Estrogens bind to specific nuclear receptors in target cells and produce effects by regulating protein synthesis. Estrogen receptors (ERs) have been demonstrated in female sex organs, breast, pituitary, liver, bone, blood vessels, heart, CNS and in certain hormone responsive breast carcinoma cells.
MECHANISM OF ACTION
Estrogens bind to
specific nuclear receptors in target cells and produce effects by regulating
protein synthesis. Estrogen receptors (ERs) have been demonstrated in female sex
organs, breast, pituitary, liver, bone, blood vessels, heart, CNS and in
certain hormone responsive breast carcinoma cells. The ER is analogous to other
steroid receptors: agonist binding to the ligand binding domain brings about
receptor dimerization and interaction with ‘estrogen response elements’ (EREs)

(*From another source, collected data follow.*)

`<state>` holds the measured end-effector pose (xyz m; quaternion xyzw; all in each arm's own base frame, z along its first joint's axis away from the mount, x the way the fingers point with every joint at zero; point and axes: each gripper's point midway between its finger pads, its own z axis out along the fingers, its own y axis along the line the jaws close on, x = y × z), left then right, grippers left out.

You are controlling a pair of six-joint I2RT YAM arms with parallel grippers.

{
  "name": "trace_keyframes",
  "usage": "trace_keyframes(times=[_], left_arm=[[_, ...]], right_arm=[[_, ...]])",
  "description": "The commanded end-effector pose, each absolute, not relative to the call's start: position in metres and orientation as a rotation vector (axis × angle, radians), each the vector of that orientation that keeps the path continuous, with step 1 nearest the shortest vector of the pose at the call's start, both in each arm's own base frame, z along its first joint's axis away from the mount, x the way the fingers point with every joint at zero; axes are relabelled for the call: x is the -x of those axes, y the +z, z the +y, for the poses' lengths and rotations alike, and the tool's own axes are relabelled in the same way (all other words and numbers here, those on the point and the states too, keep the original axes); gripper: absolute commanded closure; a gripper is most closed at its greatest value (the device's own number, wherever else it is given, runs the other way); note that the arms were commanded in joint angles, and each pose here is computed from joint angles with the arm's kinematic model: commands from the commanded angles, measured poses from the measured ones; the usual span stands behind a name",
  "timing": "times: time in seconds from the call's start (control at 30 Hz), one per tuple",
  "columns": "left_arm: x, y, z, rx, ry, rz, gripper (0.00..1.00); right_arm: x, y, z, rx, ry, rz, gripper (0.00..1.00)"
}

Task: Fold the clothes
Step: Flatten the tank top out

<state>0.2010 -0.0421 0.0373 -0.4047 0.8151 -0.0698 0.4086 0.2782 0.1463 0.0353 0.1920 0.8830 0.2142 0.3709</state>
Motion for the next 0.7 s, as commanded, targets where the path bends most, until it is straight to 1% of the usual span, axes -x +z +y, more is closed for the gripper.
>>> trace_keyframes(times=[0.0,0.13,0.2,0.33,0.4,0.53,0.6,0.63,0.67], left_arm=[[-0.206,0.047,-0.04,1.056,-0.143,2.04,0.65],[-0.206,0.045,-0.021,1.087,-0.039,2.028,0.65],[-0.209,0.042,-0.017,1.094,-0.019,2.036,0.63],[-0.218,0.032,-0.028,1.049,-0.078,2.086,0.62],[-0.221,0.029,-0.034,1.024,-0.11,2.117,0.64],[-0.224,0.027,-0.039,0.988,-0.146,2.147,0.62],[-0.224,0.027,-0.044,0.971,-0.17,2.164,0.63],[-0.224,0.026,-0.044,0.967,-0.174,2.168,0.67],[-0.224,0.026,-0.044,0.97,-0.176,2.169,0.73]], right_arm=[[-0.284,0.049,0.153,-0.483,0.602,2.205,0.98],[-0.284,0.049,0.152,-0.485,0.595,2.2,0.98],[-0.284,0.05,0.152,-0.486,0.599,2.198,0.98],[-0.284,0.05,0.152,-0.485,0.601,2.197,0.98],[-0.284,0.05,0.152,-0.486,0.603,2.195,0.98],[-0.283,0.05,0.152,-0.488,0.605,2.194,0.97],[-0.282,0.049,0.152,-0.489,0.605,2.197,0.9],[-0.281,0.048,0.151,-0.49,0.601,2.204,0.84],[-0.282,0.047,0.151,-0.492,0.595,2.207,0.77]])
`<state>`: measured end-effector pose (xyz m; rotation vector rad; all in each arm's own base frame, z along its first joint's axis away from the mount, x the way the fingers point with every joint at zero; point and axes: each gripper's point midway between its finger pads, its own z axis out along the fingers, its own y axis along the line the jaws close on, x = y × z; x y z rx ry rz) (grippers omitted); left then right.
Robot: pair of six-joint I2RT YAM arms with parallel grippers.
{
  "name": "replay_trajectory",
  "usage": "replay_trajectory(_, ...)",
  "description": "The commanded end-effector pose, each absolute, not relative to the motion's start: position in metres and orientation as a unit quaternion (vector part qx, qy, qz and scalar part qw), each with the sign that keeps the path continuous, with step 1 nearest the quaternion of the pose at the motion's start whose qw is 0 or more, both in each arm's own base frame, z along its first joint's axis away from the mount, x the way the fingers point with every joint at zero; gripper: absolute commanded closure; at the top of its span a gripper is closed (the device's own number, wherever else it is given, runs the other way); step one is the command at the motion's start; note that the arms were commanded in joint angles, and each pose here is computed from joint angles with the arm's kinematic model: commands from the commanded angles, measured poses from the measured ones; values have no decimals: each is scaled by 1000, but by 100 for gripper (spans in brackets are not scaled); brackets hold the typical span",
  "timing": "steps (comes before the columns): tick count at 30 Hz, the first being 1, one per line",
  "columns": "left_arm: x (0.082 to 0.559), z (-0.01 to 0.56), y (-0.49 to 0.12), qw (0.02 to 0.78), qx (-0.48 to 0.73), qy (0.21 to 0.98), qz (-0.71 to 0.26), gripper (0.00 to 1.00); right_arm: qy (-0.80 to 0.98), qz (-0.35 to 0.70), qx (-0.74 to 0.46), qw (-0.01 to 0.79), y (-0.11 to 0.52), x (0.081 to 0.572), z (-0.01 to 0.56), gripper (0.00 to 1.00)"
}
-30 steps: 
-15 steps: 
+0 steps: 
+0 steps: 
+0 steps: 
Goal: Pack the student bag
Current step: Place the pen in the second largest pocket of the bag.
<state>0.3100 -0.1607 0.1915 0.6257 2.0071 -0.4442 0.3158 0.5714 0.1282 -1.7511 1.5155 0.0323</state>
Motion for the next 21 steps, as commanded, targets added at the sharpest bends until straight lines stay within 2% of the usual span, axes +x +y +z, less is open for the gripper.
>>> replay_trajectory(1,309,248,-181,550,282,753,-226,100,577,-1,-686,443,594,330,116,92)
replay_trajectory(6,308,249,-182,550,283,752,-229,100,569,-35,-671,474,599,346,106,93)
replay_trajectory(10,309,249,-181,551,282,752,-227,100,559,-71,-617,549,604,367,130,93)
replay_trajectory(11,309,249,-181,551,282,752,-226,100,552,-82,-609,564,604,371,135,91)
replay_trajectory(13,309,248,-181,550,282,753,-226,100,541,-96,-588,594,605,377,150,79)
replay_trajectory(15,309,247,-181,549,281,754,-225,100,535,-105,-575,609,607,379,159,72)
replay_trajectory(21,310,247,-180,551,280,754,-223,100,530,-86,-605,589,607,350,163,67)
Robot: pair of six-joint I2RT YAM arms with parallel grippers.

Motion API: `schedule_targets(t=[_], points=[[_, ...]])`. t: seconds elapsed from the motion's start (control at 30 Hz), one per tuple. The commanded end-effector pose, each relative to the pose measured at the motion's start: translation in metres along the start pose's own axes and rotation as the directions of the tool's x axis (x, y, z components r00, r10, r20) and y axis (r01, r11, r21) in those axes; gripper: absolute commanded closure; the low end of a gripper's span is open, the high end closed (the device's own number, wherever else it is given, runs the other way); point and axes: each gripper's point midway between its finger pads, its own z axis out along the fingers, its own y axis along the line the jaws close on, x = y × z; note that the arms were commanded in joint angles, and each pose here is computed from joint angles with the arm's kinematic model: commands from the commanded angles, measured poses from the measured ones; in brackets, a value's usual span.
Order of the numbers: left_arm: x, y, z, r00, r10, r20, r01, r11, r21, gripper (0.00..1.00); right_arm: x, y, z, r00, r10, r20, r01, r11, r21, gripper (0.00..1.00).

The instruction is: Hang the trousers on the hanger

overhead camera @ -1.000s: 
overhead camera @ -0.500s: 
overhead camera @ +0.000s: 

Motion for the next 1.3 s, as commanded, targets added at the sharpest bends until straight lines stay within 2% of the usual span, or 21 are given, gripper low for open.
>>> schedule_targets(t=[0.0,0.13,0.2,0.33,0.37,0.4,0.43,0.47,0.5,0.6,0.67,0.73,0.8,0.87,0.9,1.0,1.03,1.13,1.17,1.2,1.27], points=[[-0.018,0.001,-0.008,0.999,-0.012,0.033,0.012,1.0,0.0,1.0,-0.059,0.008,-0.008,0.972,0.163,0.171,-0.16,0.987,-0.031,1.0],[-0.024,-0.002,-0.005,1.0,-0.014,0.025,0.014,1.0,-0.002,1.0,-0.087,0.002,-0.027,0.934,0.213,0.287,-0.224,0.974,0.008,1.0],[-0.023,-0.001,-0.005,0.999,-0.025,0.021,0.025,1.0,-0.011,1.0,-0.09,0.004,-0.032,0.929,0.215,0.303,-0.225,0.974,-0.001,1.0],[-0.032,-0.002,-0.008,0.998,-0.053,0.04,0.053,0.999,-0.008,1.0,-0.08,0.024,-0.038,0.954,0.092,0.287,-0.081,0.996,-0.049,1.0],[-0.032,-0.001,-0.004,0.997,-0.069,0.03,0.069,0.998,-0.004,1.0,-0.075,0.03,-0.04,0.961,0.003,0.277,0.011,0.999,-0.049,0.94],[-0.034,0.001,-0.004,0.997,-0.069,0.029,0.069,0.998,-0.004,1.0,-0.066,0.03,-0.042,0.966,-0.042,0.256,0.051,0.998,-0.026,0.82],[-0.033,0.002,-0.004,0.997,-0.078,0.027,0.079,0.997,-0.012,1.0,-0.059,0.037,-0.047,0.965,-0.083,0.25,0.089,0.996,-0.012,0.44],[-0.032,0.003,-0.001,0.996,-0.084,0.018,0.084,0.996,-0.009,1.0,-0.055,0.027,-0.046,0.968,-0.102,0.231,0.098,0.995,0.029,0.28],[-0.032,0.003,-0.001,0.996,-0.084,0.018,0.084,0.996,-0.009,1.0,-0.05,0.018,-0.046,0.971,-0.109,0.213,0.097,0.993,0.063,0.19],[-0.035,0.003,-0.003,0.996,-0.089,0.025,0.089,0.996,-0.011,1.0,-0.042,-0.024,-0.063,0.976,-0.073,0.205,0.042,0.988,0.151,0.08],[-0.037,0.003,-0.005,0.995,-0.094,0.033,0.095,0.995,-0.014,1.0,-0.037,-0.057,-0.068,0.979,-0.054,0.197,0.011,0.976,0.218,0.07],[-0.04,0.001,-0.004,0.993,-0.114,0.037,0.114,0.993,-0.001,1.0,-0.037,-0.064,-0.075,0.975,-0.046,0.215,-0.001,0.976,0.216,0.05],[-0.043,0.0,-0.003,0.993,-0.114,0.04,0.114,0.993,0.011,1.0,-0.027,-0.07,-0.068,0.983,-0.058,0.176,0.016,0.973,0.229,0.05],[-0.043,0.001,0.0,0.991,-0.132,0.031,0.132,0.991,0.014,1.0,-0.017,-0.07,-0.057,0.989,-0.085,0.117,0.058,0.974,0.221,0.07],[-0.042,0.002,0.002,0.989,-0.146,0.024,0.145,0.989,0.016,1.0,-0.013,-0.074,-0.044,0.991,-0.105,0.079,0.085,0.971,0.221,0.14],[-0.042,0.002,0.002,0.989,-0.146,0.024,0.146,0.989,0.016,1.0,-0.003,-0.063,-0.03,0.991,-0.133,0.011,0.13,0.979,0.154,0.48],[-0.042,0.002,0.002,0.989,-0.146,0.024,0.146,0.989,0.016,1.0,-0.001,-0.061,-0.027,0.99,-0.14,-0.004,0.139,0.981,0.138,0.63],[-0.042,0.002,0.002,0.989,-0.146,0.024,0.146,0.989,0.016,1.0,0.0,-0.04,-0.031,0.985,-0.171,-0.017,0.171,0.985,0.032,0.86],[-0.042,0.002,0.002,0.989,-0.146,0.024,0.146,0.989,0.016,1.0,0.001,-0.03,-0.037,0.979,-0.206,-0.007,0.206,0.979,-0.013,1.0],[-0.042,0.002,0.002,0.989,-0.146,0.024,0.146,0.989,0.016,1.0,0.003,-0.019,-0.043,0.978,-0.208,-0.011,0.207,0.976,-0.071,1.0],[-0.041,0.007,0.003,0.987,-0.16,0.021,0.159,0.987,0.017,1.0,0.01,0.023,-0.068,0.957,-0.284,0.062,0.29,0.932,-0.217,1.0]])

of target genes. Gene transcription is promoted through certain coactivator proteins. On binding an estrogen antagonist the receptor assumes a different conformation and interacts with other
corepressor proteins inhibiting gene
transcription.
Two ERs designated ERα and ERβ have been identified,
cloned and structurally characterized. Most tissues express both subtypes but
ERα predominates in
uterus, vagina, breast, hypothalamus and blood vessels, while ERβ predominates in
prostate gland of males and ovaries in females. Estradiol binds to both ERα and ERβ with equal affinity,
but certain ligands may have differing affinities. More importantly ERα and ERβ may have a different
pattern of interaction with coactivators and corepressors.
Few nongenomic rapid
actions of estrogens in certain tissues mediated through the same ER have also
been observed.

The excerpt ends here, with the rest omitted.